__Data for processing__.

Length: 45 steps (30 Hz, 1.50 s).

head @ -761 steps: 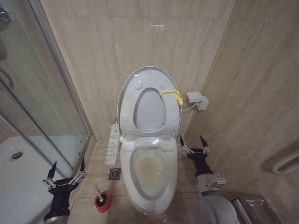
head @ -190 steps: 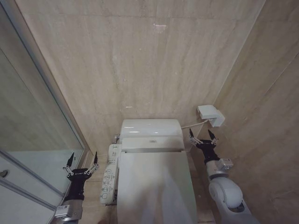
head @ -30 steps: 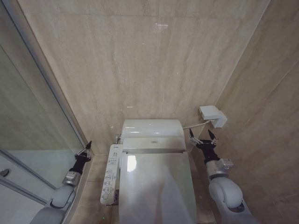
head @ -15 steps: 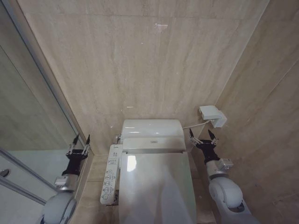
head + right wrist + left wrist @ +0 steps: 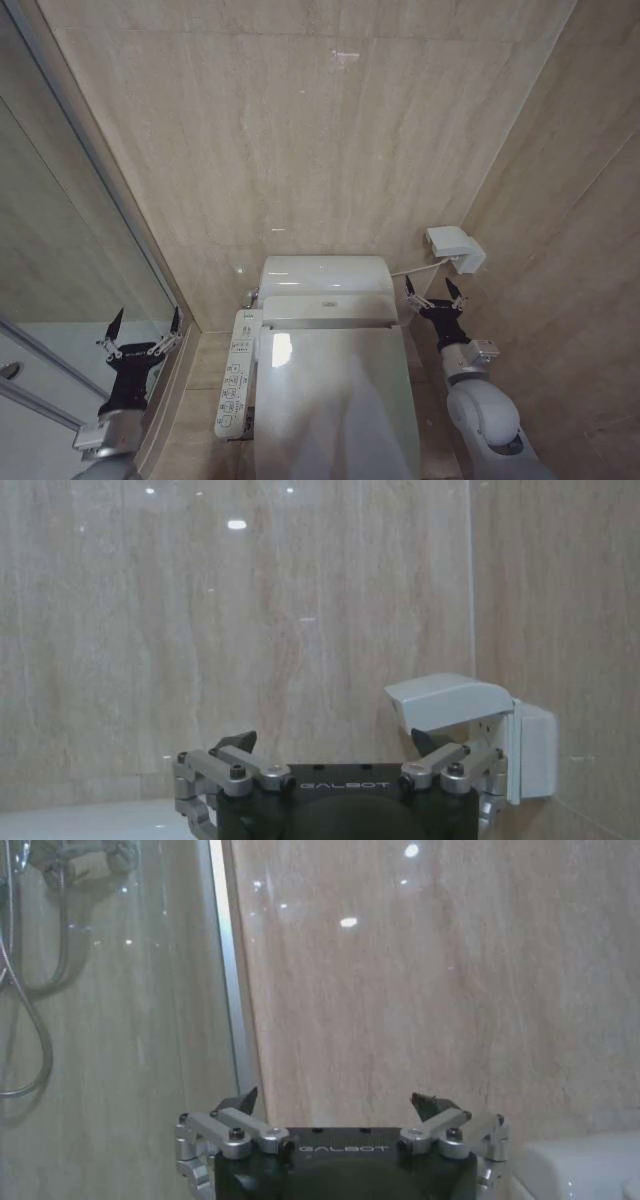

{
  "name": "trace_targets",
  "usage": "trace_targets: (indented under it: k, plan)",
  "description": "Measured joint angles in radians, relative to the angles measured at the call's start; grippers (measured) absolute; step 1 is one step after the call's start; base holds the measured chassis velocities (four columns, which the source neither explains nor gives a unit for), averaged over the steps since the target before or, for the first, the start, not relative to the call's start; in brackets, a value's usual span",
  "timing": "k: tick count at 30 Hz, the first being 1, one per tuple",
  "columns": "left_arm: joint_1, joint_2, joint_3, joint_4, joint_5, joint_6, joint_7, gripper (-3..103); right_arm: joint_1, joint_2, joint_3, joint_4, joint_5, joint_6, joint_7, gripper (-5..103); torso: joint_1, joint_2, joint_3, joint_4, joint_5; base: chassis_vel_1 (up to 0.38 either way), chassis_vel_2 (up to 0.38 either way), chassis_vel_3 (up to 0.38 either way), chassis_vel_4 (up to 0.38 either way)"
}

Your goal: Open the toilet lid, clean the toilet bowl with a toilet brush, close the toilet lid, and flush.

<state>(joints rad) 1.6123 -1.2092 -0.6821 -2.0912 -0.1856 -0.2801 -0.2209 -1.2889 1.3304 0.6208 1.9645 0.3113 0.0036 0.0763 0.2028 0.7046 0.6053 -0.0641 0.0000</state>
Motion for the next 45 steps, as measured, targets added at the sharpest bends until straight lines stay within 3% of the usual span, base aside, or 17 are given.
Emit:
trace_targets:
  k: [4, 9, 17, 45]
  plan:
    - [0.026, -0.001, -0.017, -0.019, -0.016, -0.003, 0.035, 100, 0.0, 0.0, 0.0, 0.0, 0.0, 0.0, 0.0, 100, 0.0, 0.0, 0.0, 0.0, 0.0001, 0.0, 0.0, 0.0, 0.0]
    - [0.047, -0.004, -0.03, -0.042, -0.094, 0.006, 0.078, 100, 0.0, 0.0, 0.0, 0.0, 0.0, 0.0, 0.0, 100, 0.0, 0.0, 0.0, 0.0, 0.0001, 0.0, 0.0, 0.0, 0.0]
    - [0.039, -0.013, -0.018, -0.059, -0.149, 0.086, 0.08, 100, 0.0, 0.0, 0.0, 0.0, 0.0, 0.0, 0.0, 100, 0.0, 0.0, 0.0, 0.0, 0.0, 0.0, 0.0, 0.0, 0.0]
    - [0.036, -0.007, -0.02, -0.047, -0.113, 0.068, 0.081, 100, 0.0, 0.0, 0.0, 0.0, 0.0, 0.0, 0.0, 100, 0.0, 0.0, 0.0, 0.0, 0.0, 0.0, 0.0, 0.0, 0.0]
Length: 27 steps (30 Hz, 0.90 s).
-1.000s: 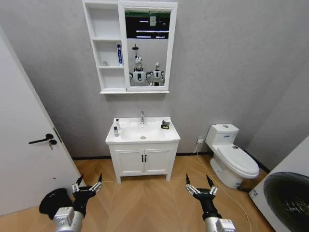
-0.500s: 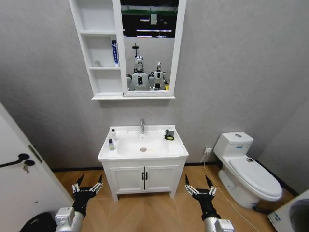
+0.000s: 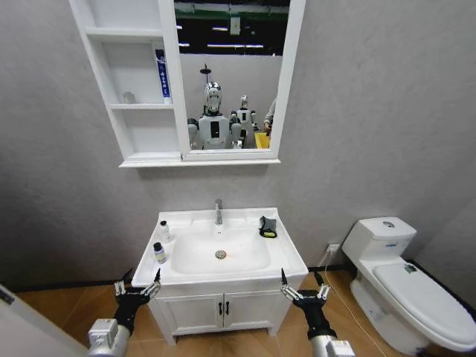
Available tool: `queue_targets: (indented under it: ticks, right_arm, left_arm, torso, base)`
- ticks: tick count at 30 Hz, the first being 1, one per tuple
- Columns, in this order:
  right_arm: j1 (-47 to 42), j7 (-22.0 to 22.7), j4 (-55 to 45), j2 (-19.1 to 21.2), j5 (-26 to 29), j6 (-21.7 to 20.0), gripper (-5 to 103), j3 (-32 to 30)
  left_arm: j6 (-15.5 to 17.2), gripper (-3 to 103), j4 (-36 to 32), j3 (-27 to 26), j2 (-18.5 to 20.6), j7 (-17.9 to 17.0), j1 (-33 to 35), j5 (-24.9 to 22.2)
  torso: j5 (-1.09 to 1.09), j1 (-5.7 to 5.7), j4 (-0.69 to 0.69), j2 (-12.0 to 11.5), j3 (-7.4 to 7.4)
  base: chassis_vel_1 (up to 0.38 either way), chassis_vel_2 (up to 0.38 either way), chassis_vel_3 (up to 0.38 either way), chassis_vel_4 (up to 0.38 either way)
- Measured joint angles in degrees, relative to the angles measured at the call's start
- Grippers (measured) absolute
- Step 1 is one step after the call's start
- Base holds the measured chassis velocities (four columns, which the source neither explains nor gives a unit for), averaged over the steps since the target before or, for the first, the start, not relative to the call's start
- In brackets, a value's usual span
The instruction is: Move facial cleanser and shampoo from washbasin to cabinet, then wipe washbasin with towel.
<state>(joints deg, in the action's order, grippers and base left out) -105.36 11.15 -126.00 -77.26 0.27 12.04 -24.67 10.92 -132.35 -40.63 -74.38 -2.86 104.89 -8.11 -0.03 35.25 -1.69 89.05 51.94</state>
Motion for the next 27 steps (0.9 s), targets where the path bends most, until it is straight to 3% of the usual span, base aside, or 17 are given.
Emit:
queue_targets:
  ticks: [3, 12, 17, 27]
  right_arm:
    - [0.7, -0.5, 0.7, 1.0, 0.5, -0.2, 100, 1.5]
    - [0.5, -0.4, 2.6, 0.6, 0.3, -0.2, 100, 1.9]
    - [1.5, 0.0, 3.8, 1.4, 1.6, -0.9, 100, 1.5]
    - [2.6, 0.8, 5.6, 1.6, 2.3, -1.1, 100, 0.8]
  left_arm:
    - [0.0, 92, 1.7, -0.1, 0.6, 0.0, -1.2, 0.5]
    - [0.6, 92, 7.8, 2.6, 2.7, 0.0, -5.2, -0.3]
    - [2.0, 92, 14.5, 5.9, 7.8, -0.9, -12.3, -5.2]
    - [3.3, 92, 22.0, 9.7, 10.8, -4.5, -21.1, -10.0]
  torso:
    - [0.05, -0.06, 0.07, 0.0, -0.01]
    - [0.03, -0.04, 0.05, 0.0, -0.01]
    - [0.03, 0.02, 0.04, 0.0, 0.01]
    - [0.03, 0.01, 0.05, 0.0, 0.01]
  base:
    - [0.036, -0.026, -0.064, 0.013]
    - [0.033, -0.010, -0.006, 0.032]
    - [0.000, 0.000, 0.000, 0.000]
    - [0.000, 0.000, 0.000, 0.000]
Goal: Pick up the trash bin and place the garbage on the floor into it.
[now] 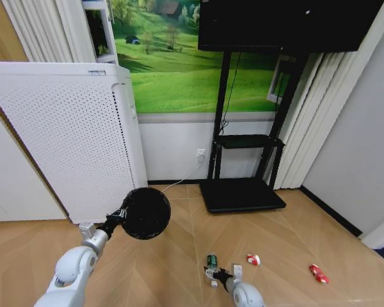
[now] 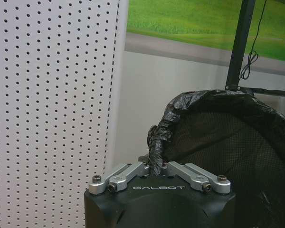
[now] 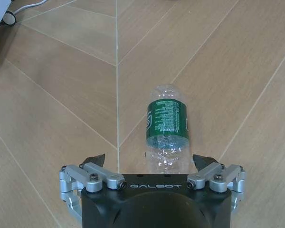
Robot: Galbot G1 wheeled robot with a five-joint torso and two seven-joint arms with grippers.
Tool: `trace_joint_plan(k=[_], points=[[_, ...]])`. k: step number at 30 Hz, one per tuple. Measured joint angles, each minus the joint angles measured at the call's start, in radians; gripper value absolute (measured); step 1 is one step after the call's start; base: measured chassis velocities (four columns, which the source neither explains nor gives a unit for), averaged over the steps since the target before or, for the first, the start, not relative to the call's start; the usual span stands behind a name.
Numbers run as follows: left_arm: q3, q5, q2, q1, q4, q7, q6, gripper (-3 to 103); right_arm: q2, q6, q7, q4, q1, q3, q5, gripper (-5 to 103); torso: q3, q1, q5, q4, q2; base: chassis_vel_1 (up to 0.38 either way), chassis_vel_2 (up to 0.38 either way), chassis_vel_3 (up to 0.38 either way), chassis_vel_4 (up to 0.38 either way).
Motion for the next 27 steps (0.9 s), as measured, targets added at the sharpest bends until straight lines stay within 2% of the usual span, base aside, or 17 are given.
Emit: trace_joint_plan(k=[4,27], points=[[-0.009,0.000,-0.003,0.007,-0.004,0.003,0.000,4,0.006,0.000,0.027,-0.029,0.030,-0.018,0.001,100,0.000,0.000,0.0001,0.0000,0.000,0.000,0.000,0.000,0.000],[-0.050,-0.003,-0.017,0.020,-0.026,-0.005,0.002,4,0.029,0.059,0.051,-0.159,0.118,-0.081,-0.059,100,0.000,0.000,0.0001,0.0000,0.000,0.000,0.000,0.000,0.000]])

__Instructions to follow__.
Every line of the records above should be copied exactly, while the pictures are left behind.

__Output__.
Length: 45 steps (30 Hz, 1.50 s).

head @ -761 steps: 
head @ -190 steps: 
head @ -30 steps: 
head @ -15 steps: 
head + right wrist + left wrist @ +0 steps: 

{
  "name": "trace_targets",
  "usage": "trace_targets: (indented under it: k, plan)",
  "description": "Measured joint angles in radians, relative to the angles measured at the call's start; grippers (measured) absolute; step 1 is one step after the call's start; base holds the measured chassis velocities (four columns, which the source neither explains nor gives a unit for), averaged over the steps since the target before or, for the first, the start, not relative to the call's start; in brackets, a value's usual span",
  "timing": "k: tick count at 30 Hz, the first being 1, one per tuple",
  "columns": "left_arm: joint_1, joint_2, joint_3, joint_4, joint_5, joint_6, joint_7, gripper (-3..103); right_arm: joint_1, joint_2, joint_3, joint_4, joint_5, joint_6, joint_7, gripper (-5..103); torso: joint_1, joint_2, joint_3, joint_4, joint_5; base: chassis_vel_1 (up to 0.38 either way), chassis_vel_2 (up to 0.38 either way), chassis_vel_3 (up to 0.38 either way), chassis_vel_4 (up to 0.38 either way)"
}

Your goal: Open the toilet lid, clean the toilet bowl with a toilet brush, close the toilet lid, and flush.

<state>(joints rad) 1.6123 -1.2092 -0.6821 -2.0912 -0.1856 -0.2801 -0.2209 -1.2889 1.3304 0.6208 1.9645 0.3113 0.0036 0.0763 0.2028 0.7046 0.6053 -0.0641 0.0000</state>
Motion for the next 45 steps, as measured, targets added at the sharpest bends until straight lines stay within 3% of the usual span, base aside, or 17 are given.
Emit:
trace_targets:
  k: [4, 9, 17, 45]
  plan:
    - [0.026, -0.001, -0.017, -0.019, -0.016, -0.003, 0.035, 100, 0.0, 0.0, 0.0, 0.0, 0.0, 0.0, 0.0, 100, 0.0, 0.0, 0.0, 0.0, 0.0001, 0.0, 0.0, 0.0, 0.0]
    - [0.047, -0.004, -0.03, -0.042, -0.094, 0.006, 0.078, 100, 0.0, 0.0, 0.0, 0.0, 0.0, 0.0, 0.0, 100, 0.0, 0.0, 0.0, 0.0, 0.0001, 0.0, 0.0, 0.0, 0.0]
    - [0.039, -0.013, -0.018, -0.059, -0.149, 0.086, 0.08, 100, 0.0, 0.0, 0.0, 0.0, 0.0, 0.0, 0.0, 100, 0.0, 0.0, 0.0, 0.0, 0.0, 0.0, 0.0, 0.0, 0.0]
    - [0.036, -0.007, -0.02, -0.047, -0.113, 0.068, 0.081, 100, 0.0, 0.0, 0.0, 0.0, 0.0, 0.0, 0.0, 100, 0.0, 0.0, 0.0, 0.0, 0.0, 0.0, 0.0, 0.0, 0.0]
Length: 27 steps (30 Hz, 0.90 s).
-1.000s: 
-0.500s: 
+0.000s: 
Available tool: `queue_targets: (indented under it: ticks, right_arm, left_arm, torso, base)`
- ticks: tick count at 30 Hz, the first being 1, one per tuple
- Columns, in this order:
  right_arm: j1 (-47 to 42), j7 (-22.0 to 22.7), j4 (-55 to 45), j2 (-19.1 to 21.2), j5 (-26 to 29), j6 (-21.7 to 20.0), gripper (-5 to 103), j3 (-32 to 30)
  left_arm: j6 (-15.5 to 17.2), gripper (-3 to 103), j4 (-36 to 32), j3 (-27 to 26), j2 (-18.5 to 20.6), j7 (-17.9 to 17.0), j1 (-33 to 35), j5 (-24.9 to 22.2)
  torso: j5 (-1.09 to 1.09), j1 (-5.7 to 5.7), j4 (-0.69 to 0.69), j2 (-12.0 to 11.5), j3 (-7.4 to 7.4)
  base: chassis_vel_1 (up to 0.38 either way), chassis_vel_2 (up to 0.38 either way), chassis_vel_3 (up to 0.38 either way), chassis_vel_4 (up to 0.38 either way)
- Measured joint angles in degrees, relative to the angles measured at the call's start
- Grippers (measured) absolute
- Step 1 is one step after the call's start
- Base holds the measured chassis velocities (four columns, which the source neither explains nor gives a unit for), averaged over the steps since the target before or, for the first, the start, not relative to the call's start
- In brackets, a value's usual span
The instruction is: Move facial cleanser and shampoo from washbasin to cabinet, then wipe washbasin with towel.
<state>(joints deg, in the action's order, grippers and base left out) -105.36 11.15 -126.00 -77.26 0.27 12.04 -24.67 10.92 -132.35 -40.63 -74.38 -2.86 104.89 -8.11 -0.03 35.25 -1.69 89.05 51.94</state>
Motion for the next 27 steps (0.9 s), targets where the path bends most, until it is straight to 3% of the usual span, base aside, or 17 are given.
Emit:
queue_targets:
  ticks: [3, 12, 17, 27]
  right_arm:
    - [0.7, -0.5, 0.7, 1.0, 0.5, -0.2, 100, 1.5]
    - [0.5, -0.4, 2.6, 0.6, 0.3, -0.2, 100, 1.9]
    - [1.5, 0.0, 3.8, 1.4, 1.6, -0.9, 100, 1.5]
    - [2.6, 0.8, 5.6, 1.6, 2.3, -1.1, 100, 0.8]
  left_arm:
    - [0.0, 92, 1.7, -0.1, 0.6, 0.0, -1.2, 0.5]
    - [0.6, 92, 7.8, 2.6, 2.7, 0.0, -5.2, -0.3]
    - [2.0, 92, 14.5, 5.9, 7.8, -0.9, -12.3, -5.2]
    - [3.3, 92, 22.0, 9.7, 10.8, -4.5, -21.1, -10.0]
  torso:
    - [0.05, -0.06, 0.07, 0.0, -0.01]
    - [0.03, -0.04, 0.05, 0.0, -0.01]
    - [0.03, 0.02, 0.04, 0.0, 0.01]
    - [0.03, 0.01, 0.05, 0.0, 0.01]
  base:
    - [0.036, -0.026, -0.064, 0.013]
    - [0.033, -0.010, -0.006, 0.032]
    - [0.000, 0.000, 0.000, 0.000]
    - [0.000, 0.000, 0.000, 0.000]
Goal: Pick up the trash bin and place the garbage on the floor into it.
[now] 
[now] 
[now] 
Robot: Galbot G1 wheeled robot with a five-joint torso and two seven-joint arms with grippers.
Tool: `trace_joint_plan(k=[_], points=[[_, ...]])`. k: step number at 30 Hz, one per tuple. Measured joint angles, each minus the joint angles measured at the call's start, in radians; gripper value absolute (measured); step 1 is one step after the call's start; base: measured chassis velocities (four columns, which the source neither explains nor gives a unit for), averaged over the steps since the target before or, for the first, the start, not relative to the call's start; the usual span stands behind a name.
Numbers run as follows: left_arm: q3, q5, q2, q1, q4, q7, q6, gripper (-3 to 103); right_arm: q2, q6, q7, q4, q1, q3, q5, gripper (-5 to 103); torso: q3, q1, q5, q4, q2; base: chassis_vel_1 (up to 0.38 either way), chassis_vel_2 (up to 0.38 either way), chassis_vel_3 (up to 0.38 either way), chassis_vel_4 (up to 0.38 either way).
Motion for the next 27 steps (0.9 s), as measured, targets added at the sharpest bends until straight lines stay within 2% of the usual span, base aside, or 17 are given.
Emit: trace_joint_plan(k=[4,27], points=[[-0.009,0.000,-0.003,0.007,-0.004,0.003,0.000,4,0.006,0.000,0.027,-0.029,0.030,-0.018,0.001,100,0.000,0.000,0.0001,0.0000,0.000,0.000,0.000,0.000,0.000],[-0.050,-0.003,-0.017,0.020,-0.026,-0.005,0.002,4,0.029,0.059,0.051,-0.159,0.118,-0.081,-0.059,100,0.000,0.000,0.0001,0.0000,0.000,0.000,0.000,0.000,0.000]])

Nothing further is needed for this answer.